HWE-QE runs a large battery of directed tests on the platform to exercise each supported feature. One very simple but effective validation method used by HWE-QE is to start, stop, and restart a large number of virtual machines on all the microprocessor cores and threads of the platform. These kinds of tests are repeated non-stop on the platform for several weeks and include virtual machines running many different guest operating systems. This method is a great way to find hidden microprocessor and server instabilities and has repeatedly proven its value in the past.

 

One of the last stops for a new microprocessor generation is at the lab of our Performance Engineering team. This team characterizes the performance improvement we can expect to see from a new microprocessor generation. Oftentimes they find performance bottlenecks that require attention in either our code or the microprocessor itself. One of the most critical activities they perform is to run VMware's VMmark benchmark on these prototype systems to ensure that performance expectations have been met. This analysis always happens in the 4th phase and may happen in the 3rd phase if the server vendor platforms are stable enough.

 

During the 4th phase, our server vendors loan us platforms that are very close to the retail production platforms that they will soon launch.
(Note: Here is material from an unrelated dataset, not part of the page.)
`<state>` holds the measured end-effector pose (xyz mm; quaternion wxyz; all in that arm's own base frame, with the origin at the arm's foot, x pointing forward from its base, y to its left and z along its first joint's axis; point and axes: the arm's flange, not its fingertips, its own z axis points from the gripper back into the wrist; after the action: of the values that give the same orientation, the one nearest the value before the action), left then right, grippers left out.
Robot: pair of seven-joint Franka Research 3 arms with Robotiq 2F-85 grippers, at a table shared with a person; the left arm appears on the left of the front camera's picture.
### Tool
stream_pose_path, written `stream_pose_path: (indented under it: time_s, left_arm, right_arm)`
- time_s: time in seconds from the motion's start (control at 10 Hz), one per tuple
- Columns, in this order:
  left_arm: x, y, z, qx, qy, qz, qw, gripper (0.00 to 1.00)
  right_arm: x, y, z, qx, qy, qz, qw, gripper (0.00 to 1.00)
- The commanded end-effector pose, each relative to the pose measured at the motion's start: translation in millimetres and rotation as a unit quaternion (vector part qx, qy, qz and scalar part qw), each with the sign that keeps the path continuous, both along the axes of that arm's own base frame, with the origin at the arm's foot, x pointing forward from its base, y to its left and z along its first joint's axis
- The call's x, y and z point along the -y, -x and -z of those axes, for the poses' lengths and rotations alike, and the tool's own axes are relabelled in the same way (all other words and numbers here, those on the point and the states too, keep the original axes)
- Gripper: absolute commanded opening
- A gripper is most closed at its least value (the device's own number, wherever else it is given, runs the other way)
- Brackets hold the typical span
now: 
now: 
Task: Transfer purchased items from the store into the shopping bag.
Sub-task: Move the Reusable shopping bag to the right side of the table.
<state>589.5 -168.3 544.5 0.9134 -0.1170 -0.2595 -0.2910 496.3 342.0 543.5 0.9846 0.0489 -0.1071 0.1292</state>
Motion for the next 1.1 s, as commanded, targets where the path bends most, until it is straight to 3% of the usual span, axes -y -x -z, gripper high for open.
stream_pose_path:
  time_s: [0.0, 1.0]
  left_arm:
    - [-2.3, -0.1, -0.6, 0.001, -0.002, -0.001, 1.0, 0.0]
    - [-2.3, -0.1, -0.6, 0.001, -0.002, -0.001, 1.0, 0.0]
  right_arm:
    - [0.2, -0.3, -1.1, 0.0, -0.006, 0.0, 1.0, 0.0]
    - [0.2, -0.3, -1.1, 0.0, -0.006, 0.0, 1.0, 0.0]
In this phase, VMware's HWE-QE team focuses on finishing the rigorous internal qualification of these platforms several weeks in advance of the actual microprocessor launch. The same tests performed in the 3rd phase are again done. Usually during the 4th phase, the various vSphere releases that will support a new microprocessor generation have either already launched themselves or will soon do so. As a result, fixes for very late-breaking bugs found in this phase will likely be deferred to vSphere patch vehicles or later update releases.

 

The output of the 4th phase is the "green light" from VMware to our server-vendor partners to begin server certification. We want the phase to end early enough so that our partners have sufficient time to run the certification suites and get the results sent back to VMware before the microprocessor launch date. This allows day-zero listing of servers using the new microprocessor on VMware's Certified Compatibility Guide.

 

Summary

 

Even by employing key simplifying assumptions, testing the combination of vSphere releases, software features, server vendors, and microprocessor generations is a tremendous planning and validation challenge. It is made more difficult by the natural misalignment of software and hardware schedules. It is also a pretty impressive juggling act to manage and route the large number of microprocessors and servers that are "in flight" at VMware at any given time. But the pay-off for this strategic and tactical complexity is worth the effort because it gives our customers the choice to run the current set of vSphere releases across a broad range of server vendors, microprocessor vendors, and microprocessor generations.

 

I am happy to report that we met those goals in 2010 using the processes described above. The day-zero program in 2010 ensured timely support of 288 new server platforms using 7 different microprocessor generations by four releases of vSphere. Each of these servers were listed on VMware's Certification Compatibility Guide on the very day that the server launched. This accomplishment was made possible by the collaboration between VMware and its microprocessor and server-vendor partners. It demonstrated the ingenuity and perseverance of the internal teams at VMware that are dedicated to the day-zero program.

 

Without breaking any confidences, the 2011 day-zero program has a similar set of challenges resulting from the planned intersection of multiple vSphere releases, microprocessor generations, and server-vendor platforms. We are already executing on the day-zero plan for AMD Bulldozer, Intel Sandy-Bridge, and Intel Westmere-EX microprocessors. So far, the prospects look good. Our partners are doing a fantastic job of loaning us critical prototypes to meet our schedules. And with another year of experience, our engineers are getting even more efficient at day-zero enablement. It appears that we are well on our way to matching the success of the previous year and establishing an important precedent for future microprocessor and server support.